Where Political Ads Go To Be Mocked

Less than eight weeks before the presidential election, there's really no escaping political ads, especially if you live in one of the dozen or so battleground states where the election could turn.

Traditional fact-check organizations are weighing in, as they have throughout the campaign. But so is On The Media's sometimes snarky, fact-checkish "Media Scrutiny Theater 2012," which we've blogged about before.

Recently, the program produced by public media's WNYC in New York has given its signature voice-over treatment to ads that include a pro-Mitt Romney superPAC conflating President Obama's health care law with Canada's government-run health care system, and a pro-Obama superPAC claiming that Romney wants "a huge new $150,000 tax cut for the wealthiest 1 percent, while cutting Medicare and education for us."

On The Media co-host Brooke Gladstone interrupts the ad to take that claim to task: "That's a fuzzy figure. He says he'll slash taxes 20 percent for everyone, but he won't extend Obama's tax changes. So we don't know."

On the health care ad, USA Today said the conservative Americans for Prosperity paid $6.2 million to hit the airwaves in 11 swing states in an ad buy timed to coincide with the Democratic National Convention.

It also noted that nonpartisan "fact-checkers who reviewed previous versions of the ad have said AFP employs a "Canadian straw man," noting that Canada has a single-payer system without private insurance.

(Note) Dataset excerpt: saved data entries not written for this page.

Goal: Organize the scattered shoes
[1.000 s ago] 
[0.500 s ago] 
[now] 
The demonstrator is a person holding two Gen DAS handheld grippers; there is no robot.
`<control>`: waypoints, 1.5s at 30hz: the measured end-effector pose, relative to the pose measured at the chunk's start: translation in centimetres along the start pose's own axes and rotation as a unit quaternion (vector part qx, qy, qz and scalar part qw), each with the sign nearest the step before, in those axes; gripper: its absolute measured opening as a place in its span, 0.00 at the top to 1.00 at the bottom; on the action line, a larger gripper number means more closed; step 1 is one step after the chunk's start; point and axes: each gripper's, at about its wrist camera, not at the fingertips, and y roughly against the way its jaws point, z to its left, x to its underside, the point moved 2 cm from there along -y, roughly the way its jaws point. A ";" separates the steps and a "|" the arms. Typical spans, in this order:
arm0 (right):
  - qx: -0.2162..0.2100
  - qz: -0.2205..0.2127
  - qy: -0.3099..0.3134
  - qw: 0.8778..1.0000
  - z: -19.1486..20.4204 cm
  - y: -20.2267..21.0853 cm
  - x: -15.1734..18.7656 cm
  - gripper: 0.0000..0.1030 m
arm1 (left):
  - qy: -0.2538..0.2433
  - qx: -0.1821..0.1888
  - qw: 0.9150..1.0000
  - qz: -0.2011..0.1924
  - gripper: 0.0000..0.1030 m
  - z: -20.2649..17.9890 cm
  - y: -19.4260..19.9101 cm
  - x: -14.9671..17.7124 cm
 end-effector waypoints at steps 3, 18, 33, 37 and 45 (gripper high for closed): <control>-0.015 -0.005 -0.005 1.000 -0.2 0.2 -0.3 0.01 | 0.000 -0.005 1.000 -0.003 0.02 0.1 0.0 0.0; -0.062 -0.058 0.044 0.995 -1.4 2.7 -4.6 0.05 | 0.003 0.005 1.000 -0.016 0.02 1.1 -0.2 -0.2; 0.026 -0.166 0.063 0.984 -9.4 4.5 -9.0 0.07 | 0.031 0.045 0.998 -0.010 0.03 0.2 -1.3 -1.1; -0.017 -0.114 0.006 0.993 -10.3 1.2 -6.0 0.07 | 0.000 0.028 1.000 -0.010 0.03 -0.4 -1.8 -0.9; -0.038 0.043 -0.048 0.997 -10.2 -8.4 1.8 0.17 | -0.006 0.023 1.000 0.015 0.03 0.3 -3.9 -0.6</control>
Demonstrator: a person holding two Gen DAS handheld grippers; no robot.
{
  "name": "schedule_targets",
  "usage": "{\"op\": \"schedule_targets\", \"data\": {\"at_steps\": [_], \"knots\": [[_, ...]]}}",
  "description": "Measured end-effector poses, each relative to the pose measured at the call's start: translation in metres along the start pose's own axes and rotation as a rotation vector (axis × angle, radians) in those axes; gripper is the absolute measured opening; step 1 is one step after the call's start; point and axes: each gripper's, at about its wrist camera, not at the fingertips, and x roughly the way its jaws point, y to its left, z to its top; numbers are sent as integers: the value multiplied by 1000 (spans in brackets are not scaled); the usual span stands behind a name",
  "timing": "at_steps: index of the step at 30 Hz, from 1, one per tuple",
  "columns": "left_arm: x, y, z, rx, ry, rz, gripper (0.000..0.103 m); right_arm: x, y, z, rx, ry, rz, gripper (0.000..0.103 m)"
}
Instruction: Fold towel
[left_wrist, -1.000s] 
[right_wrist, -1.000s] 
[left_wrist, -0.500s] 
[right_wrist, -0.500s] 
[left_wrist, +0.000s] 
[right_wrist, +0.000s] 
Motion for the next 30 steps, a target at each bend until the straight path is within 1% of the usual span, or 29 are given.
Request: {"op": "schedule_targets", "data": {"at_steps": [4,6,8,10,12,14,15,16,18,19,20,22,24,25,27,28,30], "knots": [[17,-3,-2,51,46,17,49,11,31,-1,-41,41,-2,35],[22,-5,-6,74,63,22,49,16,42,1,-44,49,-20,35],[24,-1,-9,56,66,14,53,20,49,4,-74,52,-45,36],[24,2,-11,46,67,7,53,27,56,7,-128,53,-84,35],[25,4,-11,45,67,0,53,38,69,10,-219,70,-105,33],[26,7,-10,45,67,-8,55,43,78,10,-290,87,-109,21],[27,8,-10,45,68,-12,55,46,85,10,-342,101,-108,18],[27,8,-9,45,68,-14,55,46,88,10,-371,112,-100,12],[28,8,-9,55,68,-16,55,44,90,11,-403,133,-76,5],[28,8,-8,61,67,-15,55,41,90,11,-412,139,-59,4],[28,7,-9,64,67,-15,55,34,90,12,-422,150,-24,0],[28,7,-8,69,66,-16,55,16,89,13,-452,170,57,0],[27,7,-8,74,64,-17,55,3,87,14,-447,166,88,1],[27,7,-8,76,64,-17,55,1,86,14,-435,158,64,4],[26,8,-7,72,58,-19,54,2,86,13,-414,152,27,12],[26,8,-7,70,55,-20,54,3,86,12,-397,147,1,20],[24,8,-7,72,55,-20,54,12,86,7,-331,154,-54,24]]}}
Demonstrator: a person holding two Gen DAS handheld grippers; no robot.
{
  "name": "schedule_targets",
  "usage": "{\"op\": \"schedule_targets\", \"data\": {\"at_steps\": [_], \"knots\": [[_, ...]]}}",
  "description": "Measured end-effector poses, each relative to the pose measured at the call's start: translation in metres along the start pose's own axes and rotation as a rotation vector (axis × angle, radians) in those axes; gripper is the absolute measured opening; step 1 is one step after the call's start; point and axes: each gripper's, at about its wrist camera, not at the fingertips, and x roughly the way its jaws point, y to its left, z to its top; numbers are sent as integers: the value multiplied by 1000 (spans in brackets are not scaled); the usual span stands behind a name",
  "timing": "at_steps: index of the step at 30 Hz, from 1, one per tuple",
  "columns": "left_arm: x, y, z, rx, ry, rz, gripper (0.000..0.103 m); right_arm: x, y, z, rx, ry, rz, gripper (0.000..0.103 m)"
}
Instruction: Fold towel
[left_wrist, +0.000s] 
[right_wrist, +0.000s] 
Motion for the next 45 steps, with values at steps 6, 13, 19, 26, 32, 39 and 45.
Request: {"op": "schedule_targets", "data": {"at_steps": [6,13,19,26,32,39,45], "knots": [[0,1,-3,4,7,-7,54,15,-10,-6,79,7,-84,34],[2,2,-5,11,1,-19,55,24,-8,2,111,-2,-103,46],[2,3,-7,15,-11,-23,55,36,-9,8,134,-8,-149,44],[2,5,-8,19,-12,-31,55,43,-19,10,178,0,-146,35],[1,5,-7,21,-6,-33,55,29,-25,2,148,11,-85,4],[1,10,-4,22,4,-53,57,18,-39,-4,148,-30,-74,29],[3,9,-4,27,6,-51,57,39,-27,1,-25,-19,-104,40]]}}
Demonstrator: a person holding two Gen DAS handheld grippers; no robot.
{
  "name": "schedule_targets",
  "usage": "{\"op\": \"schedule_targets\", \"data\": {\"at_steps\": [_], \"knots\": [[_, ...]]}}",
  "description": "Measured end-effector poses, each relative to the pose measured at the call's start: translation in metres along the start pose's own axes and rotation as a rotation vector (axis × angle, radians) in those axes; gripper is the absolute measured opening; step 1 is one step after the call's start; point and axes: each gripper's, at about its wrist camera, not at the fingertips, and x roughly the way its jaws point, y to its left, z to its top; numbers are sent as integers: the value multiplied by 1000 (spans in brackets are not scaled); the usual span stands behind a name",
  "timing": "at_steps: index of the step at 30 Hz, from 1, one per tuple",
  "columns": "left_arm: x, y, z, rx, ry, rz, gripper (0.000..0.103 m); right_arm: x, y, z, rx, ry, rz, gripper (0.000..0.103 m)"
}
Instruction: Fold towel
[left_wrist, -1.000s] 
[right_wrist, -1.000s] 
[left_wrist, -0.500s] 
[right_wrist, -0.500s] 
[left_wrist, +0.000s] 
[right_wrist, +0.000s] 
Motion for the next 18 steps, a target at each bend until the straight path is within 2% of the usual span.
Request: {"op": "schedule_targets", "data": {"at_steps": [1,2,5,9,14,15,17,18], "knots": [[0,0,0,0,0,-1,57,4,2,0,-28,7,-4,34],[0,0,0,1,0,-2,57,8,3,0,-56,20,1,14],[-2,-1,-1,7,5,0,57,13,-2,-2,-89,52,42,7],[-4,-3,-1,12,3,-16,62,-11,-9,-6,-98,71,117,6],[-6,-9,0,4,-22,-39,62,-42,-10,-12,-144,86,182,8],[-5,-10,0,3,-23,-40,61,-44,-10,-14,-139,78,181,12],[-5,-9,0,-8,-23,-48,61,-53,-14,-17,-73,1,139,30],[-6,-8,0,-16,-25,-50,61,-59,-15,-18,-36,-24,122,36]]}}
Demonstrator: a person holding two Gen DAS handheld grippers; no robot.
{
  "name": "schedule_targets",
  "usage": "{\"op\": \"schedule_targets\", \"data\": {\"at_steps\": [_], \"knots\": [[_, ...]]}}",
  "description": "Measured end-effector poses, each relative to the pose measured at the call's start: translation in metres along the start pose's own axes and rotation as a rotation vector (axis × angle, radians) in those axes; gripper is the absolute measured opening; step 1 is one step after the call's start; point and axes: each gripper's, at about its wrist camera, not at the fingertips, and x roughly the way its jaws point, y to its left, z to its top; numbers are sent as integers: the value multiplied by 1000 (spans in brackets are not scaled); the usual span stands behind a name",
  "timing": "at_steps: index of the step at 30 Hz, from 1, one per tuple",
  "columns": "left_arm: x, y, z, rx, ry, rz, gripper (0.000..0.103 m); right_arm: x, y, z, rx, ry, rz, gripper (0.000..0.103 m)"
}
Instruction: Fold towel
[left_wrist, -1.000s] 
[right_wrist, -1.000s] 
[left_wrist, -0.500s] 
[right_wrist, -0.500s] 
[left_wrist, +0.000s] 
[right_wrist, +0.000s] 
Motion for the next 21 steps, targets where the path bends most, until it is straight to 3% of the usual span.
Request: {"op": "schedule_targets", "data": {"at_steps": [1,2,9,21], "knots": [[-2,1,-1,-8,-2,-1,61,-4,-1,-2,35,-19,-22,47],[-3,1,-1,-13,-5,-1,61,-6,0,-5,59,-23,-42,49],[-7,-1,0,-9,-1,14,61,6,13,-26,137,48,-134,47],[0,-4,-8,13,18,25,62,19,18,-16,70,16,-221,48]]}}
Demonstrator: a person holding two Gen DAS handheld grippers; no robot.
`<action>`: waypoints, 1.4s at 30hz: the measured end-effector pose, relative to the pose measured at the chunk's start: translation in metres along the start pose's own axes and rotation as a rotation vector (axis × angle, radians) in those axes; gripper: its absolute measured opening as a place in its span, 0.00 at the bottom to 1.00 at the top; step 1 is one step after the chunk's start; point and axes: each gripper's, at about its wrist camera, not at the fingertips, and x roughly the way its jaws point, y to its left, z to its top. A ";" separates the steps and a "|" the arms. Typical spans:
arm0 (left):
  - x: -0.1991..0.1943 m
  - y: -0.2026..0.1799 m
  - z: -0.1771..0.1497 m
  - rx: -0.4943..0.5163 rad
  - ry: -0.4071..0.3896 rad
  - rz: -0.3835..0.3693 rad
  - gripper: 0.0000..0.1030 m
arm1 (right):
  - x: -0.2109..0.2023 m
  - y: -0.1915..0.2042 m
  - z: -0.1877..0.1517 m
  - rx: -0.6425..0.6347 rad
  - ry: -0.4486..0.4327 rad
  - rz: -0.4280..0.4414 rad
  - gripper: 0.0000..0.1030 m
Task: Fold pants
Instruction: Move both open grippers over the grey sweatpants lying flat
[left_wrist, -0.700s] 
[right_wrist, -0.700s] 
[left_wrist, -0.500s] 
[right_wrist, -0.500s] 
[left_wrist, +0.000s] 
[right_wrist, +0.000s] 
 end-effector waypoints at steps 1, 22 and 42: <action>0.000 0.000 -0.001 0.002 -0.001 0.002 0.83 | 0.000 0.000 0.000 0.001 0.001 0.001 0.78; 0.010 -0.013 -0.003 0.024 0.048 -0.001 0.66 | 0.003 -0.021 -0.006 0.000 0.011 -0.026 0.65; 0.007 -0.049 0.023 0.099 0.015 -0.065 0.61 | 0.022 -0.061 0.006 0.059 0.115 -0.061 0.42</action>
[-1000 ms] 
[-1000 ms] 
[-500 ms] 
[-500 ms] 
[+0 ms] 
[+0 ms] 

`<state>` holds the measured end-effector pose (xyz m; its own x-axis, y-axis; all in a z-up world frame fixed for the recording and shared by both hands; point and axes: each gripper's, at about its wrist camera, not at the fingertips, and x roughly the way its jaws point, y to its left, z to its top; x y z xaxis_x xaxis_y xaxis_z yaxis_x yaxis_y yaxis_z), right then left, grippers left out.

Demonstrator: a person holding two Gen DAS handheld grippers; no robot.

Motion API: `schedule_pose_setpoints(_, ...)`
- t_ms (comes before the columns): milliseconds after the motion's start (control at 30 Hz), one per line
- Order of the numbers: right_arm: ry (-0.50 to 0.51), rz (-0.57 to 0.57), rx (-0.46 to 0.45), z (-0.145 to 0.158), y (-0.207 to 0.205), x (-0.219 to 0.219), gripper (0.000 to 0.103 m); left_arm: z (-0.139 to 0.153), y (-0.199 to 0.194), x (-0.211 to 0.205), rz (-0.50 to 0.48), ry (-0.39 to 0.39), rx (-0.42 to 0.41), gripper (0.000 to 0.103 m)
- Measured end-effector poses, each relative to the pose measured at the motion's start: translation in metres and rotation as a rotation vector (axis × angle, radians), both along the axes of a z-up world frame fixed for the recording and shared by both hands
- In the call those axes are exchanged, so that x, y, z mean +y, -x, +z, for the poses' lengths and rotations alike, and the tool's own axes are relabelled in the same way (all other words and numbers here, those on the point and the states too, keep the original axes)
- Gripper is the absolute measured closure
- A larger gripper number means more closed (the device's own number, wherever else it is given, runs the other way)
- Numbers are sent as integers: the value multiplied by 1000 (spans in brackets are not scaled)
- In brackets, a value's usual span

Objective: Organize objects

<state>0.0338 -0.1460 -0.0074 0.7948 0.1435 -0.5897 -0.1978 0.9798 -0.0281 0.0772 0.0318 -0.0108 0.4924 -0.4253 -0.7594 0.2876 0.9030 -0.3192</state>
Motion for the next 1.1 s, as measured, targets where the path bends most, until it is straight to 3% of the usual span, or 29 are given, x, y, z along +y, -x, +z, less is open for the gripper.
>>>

Under the Patient Protection and Affordable Care Act that Obama signed into law in 2010, patients still buy their own insurance, either through their employer or through state-run exchanges."

The entire 30-second anti-Romney ad, funded by Priorities USA Action, features the now-famous image of a younger Romney posing with Bain Capital colleagues, all of them displaying cash. At times, the ad superimposes the face of a contemporary Romney onto the 1985 photo.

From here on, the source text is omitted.